Police search ranch belonging to missing Colorado woman's fiance

DENVER (Reuters) – Police looking for a Colorado mother who was reported missing from her small mountain town nearly two weeks ago searched her fiance’s ranch on Friday but stopped short of calling him a suspect in the case.

The police chief of Woodland Park, Colorado, also publicly called on Patrick Frazee, 32, to submit to a formal interview with detectives, saying he was the last person believed to have seen or heard from his fiance, 29-year-old Kelsey Berreth.

“We are asking him to sit down with our investigators since he was the last person to talk with Kelsey,” Woodland Park Police Chief Miles DeYoung told reporters at an afternoon press conference.

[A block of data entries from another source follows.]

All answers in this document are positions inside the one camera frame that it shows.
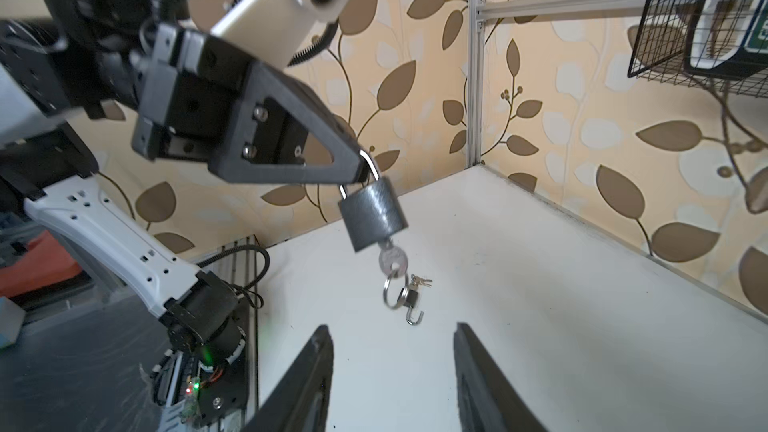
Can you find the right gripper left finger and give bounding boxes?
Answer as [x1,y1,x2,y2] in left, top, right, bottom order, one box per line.
[242,325,334,432]

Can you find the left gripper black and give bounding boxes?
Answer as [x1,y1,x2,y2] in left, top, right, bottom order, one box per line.
[131,23,369,185]

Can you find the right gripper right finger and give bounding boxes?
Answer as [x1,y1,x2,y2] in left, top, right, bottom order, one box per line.
[453,323,547,431]

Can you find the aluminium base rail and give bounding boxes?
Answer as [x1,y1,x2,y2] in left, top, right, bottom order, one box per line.
[149,239,265,432]

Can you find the back wire basket black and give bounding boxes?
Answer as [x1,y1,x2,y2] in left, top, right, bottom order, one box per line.
[628,0,767,98]

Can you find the black padlock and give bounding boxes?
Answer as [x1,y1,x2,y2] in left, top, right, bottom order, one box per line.
[337,149,410,311]
[404,275,432,326]

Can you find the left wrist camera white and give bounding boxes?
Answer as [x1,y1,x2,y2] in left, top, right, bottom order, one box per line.
[211,0,349,69]

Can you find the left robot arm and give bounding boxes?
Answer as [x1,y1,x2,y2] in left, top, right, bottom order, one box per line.
[1,0,367,369]

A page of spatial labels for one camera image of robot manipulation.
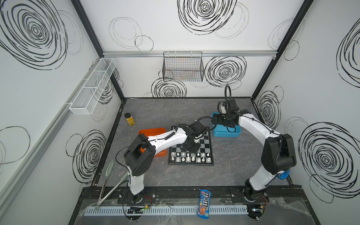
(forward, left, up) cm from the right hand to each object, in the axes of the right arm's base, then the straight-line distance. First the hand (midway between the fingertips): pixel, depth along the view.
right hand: (216, 121), depth 91 cm
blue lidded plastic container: (-32, -31, -3) cm, 45 cm away
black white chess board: (-20, +25, -10) cm, 33 cm away
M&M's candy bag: (-46, +11, -10) cm, 48 cm away
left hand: (-18, +14, -6) cm, 24 cm away
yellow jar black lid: (+3, +60, -3) cm, 60 cm away
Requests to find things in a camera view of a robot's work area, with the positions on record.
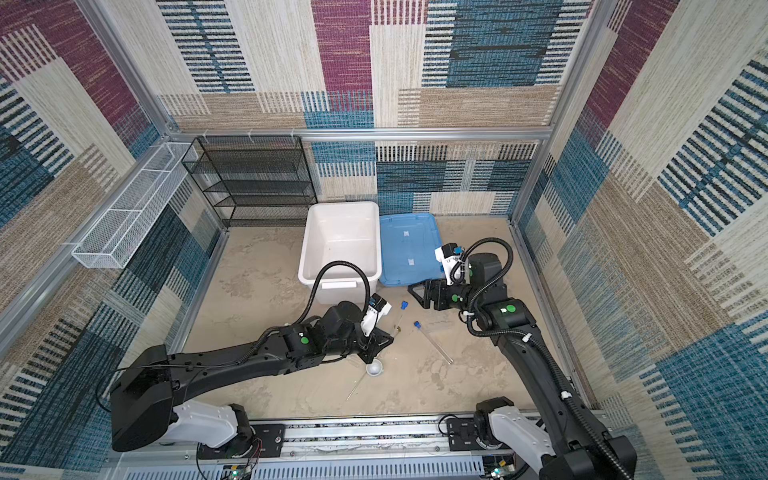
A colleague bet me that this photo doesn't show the blue capped test tube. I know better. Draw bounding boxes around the blue capped test tube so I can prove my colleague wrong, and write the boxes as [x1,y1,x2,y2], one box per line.
[393,300,408,334]
[413,321,454,365]

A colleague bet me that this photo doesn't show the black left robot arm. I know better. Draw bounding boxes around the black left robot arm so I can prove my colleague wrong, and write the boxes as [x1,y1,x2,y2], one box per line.
[99,279,394,457]

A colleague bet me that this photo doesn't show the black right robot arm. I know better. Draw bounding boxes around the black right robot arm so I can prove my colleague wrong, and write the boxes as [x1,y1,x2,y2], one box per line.
[416,237,637,479]

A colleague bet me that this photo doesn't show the small white ceramic crucible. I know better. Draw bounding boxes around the small white ceramic crucible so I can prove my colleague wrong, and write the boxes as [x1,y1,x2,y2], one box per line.
[366,359,383,377]

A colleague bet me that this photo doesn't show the clear plastic tube rack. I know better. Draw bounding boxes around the clear plastic tube rack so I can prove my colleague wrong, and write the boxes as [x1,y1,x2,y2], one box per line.
[413,310,466,336]

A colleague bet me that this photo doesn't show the blue plastic bin lid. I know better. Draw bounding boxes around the blue plastic bin lid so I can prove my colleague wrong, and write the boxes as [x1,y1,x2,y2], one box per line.
[379,213,444,287]

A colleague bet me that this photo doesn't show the white plastic storage bin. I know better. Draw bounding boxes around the white plastic storage bin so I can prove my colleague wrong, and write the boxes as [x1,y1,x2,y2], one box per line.
[298,201,382,305]

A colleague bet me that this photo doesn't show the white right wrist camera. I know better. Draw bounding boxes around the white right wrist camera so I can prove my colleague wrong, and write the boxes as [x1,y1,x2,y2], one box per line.
[435,243,464,285]

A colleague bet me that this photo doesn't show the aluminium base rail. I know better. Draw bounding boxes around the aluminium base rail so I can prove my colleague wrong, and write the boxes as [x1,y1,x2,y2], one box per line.
[98,412,537,479]

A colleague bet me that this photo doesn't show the black wire shelf rack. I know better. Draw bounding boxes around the black wire shelf rack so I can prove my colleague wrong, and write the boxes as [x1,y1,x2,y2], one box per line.
[182,135,318,228]

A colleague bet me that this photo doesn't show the white wire mesh basket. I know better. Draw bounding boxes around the white wire mesh basket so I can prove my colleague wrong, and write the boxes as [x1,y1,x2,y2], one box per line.
[72,142,189,269]

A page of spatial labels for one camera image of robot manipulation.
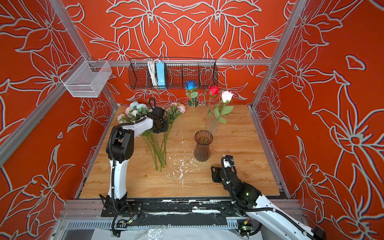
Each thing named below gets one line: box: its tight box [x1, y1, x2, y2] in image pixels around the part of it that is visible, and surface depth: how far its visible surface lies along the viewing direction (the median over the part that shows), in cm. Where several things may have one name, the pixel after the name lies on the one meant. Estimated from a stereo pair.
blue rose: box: [184, 80, 203, 142], surface depth 72 cm
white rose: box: [206, 90, 234, 142], surface depth 72 cm
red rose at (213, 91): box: [203, 85, 220, 142], surface depth 71 cm
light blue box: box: [156, 62, 166, 89], surface depth 92 cm
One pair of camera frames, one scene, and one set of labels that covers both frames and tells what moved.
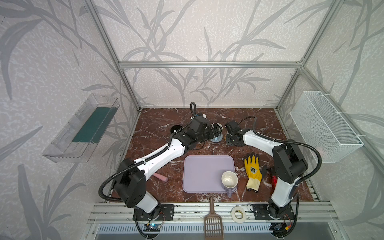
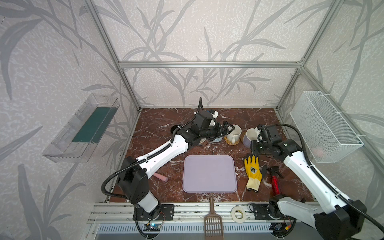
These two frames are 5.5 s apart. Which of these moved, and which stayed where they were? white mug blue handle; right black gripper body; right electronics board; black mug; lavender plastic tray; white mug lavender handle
Moved: right black gripper body; white mug lavender handle
Stayed: black mug; white mug blue handle; right electronics board; lavender plastic tray
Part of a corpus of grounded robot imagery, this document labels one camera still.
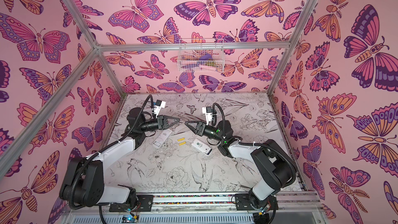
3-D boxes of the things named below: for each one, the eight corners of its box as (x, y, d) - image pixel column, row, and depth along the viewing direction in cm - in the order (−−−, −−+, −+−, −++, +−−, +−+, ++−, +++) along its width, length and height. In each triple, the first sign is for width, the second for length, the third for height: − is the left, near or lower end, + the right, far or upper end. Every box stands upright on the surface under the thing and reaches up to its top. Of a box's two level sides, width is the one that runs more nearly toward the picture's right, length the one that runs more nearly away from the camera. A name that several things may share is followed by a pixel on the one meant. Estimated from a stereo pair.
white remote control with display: (191, 145, 95) (190, 143, 94) (195, 139, 98) (195, 137, 97) (208, 156, 91) (209, 155, 89) (213, 150, 93) (213, 148, 92)

DeYoung said Frazee of nearby Florissant, Colorado, had so far been communicating with authorities through his lawyer. He has not been labeled a suspect or “person of interest” in the case, the chief said.

A spokeswoman for Frazee’s Colorado Springs-based attorney, Jeremy Loew, told Reuters the lawyer would have no comment on Friday. Loew has previously said his client was cooperating in the investigation, giving them access to his phone and supplying DNA samples.

DeYoung said it was possible Berreth was still alive, adding “that is our hope.”

State and local police, assisted by the Federal Bureau of Investigation, have been searching for Berreth since Dec. 2, when her mother said she had not been heard from in several days.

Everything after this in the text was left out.